I'm curious to see what solutions others have used for this problem. At the moment I have a lot of distributed storage across my home network. An external hard drive for Time Machine on my Wife's iMac. Drives thrown in the HTPC for recording and playback. Drives on my own PC for old archived stuff, disk images etc.
I'd like to centralise this somewhat and make it easier to keep safe and manage, so recently I've been giving a lot of thought to building a home NAS. I just need to figure out now what is the best hardware/software solution to use for it.
For hardware, as I don't have any old bits lying around and I don't tend to trust second hand parts from a reliability perspective (never can tell how they've been handled/used), I'd be looking at getting cheap new components to build this up.
What I'm considering so far is this:
CPU -
Athlon II X2 250 (3GHz dual core. $99)
Motherboard -
MSI 880GM-E41 (AMD 880G chipset. 6 x SATA, 2 x PCIe)
RAM -
2GB cheap branded DDR3. 2 DIMMS ideally, not that it'd make a any real difference.
OS Drive -
Standard 3.5" IDE to CompactFlash adapter. I have a 16GB CF card lying around from our old camera.

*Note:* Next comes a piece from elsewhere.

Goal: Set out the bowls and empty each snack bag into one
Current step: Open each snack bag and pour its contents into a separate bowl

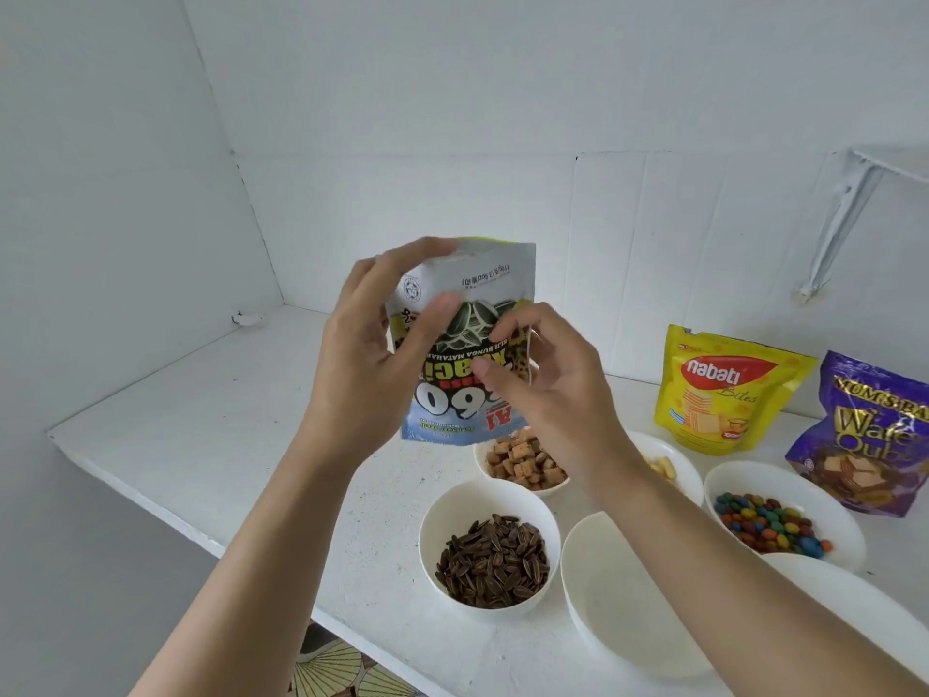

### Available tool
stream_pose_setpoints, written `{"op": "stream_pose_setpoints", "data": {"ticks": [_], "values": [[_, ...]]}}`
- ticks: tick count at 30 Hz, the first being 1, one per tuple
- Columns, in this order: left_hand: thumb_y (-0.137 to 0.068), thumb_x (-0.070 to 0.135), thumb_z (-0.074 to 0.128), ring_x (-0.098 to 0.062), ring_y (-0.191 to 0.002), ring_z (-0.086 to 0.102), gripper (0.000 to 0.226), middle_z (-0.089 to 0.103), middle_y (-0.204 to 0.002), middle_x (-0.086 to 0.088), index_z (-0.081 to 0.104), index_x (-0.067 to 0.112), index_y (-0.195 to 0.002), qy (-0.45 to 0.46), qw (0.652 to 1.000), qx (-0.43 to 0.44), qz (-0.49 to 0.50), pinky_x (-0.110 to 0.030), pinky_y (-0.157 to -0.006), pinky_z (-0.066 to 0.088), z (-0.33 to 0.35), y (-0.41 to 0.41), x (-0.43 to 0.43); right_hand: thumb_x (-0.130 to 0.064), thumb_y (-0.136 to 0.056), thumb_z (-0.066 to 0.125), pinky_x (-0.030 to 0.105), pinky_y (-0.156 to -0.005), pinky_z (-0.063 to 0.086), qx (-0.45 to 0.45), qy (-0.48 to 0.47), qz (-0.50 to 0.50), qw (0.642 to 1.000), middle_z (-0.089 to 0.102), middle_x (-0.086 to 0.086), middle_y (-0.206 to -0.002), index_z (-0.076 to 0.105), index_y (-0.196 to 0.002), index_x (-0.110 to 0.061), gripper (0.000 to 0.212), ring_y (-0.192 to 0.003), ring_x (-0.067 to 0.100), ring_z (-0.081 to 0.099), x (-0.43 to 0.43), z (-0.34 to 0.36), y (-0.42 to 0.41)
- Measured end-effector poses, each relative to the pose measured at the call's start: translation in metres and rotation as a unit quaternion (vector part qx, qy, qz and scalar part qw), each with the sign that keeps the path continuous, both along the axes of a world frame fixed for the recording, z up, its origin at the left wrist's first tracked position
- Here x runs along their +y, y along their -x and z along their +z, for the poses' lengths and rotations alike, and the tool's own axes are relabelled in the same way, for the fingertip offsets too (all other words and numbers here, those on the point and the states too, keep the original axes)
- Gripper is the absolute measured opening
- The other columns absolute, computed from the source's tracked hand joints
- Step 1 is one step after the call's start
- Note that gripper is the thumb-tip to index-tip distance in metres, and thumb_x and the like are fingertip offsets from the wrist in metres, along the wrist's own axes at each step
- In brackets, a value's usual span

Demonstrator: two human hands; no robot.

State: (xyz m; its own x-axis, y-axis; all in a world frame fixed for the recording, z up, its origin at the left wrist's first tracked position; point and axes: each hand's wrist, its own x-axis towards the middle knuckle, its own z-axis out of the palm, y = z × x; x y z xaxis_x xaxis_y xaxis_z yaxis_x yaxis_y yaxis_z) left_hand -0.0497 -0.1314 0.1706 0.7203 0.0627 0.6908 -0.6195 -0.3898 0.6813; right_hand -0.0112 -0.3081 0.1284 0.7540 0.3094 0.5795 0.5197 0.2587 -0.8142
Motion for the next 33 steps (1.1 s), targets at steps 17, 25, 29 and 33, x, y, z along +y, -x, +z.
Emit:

Case - (This one seems very hard to find an ideal solution on)
Antec 183
Zalman HS1000
Zalman GS1000
Power Supply -
Something that can withstand the initial power on current of all the drives in the box. Probably large. Quieter the better.
Obviously the hardware is a work in progress. I'd like it to be as extensible in the future as possible. I want to be able to load it with drives. Whip out my 750GB OS drive in my gaming rig? Throw it in the NAS for some extra space if we were running low. And because it'll be in the corner of the lounge being quiet is definitely an issue.
Software wise there are way too many solutions. Initially I was thinking of just running a simple appliance Linux/BSD distribution like FreeNAS or Openfiler. But I've got to thinking a little more now on maybe just putting Ubuntu on there as it'll give me extra room later if I find there's something else I want the NAS to start doing. What's the preference round here? I've fairly certain a standard RAID 5 is more than enough and I don't need to play with ZFS (although it might be interesting).
A decent web interface/UI to make adding additional disks or managing the RAID would be gravy.